Another useful thing could be a tiny Node script like this:

var bonjour = require('bonjour')()
// browse for all NTB devices
// The search approach is probably not very robust, but it worked with the one device I own. Possible caveats:
// - 'sftp-ssh' service type is actually now we are looking for. We are looking for http services. Moreover, the
// advertised 'ssh' service seems actually being available. At least the promised service can't be reached.
// Maybe they user port knocking? Otherwise, this service may only be available at development time for Hilscher
// engineers? However, I could imagine that Hilscher may remove this advertisement in the future or replace it
// with a more appropriate one ('http')
// - The code assumes only one "service.referer.address". I haven't studied the details of possible response
// structures. Instead, I just checked what my device returns and hope that it's the same for all such devices, which
// may not be true and thus, the code may throw an exception
// - I actually don't know if all these Hilscher device names really start with (or 'include') "NTB"... Again:
// this is what my device returns and hopefully it's the same for all such device types
bonjour.find({ type: 'sftp-ssh' }, function (service) {
if (service.name.includes('NTB')) {
console.log('Found an NTB device:', `https://${service.referer.address}`)
Wow great work which I feel took a long time to execute it. Thank you very much in the name of the whole forum.

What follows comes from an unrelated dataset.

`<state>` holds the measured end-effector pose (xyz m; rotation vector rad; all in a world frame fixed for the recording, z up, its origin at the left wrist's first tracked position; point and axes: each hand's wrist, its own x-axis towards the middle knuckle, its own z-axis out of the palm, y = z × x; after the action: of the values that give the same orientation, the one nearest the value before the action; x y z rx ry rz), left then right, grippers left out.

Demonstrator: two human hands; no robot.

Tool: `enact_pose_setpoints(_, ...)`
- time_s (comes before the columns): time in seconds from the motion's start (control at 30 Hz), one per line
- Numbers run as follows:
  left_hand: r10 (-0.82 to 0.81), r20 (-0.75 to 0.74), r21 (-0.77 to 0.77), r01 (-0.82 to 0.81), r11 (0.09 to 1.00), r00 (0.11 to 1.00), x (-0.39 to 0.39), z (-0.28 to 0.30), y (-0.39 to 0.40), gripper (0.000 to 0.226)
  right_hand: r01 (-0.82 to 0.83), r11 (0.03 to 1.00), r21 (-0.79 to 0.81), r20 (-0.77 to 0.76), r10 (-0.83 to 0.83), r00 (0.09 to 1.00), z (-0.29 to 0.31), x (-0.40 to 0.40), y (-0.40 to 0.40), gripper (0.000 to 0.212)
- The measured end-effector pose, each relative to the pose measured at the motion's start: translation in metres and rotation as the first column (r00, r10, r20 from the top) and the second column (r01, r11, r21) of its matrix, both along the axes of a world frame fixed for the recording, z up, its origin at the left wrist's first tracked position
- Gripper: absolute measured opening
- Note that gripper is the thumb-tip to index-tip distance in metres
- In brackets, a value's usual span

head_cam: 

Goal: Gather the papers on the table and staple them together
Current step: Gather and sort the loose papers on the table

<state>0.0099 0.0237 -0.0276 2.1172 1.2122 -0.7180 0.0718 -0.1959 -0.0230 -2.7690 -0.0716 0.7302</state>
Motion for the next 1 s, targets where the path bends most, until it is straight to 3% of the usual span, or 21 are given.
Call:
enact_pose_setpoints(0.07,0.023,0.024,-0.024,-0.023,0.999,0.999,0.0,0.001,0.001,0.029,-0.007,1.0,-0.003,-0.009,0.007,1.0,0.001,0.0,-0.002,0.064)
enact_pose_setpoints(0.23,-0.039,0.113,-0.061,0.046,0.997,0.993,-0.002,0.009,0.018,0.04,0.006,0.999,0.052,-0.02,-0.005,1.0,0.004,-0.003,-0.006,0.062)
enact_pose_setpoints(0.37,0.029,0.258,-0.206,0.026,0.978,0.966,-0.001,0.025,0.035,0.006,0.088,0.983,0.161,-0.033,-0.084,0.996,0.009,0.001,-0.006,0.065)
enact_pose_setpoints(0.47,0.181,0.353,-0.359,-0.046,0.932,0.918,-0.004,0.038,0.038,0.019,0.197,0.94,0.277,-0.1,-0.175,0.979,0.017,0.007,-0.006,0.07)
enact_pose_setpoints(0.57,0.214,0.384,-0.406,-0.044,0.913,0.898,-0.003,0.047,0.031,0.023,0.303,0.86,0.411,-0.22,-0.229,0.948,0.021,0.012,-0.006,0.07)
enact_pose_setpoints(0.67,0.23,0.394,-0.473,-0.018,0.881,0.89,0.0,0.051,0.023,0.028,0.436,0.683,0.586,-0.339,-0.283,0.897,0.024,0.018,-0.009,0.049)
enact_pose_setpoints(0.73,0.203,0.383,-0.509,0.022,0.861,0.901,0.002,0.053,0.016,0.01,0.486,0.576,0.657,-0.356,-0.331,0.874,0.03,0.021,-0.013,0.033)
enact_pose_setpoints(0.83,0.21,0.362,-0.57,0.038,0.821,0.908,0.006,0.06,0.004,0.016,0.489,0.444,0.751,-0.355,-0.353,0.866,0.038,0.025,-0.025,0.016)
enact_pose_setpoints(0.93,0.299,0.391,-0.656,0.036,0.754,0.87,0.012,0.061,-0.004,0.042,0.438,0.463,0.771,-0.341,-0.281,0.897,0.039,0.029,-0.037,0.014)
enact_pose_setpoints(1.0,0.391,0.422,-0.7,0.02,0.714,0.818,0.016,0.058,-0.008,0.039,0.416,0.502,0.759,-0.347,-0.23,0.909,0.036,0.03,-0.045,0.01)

To be honest we have not evaluated Hostname resolutions as in-deep ever as you did. But now you gathered further informations that could help others having similar problems.

For all those where Hostname resolution does not work at all ... they have always the possibility to ask their IT team (or a short look into the router) along with the MAC-Address which IP address has been assigned to netPI and then finally address netPI with its IP address instead of the Hostname.

One remark: Hostname netPI starts with //NTxxxxxxxxxx . The following "B" is already part of the MAC-Address.
You never fail until you stop trying.“, Albert Einstein (1879 - 1955)

I have linux and windows both and the http://NTxxxxxxxxxx does not work on the firefox and the internet explorer browser. I have the pfsense router in which I enable DHCP service. But by adding " .local " in the name, it works.
Alternatively, by finding the IP address of the netPI by accessing the router's ARP table, logging in can be performed by just typing the IP in the browser.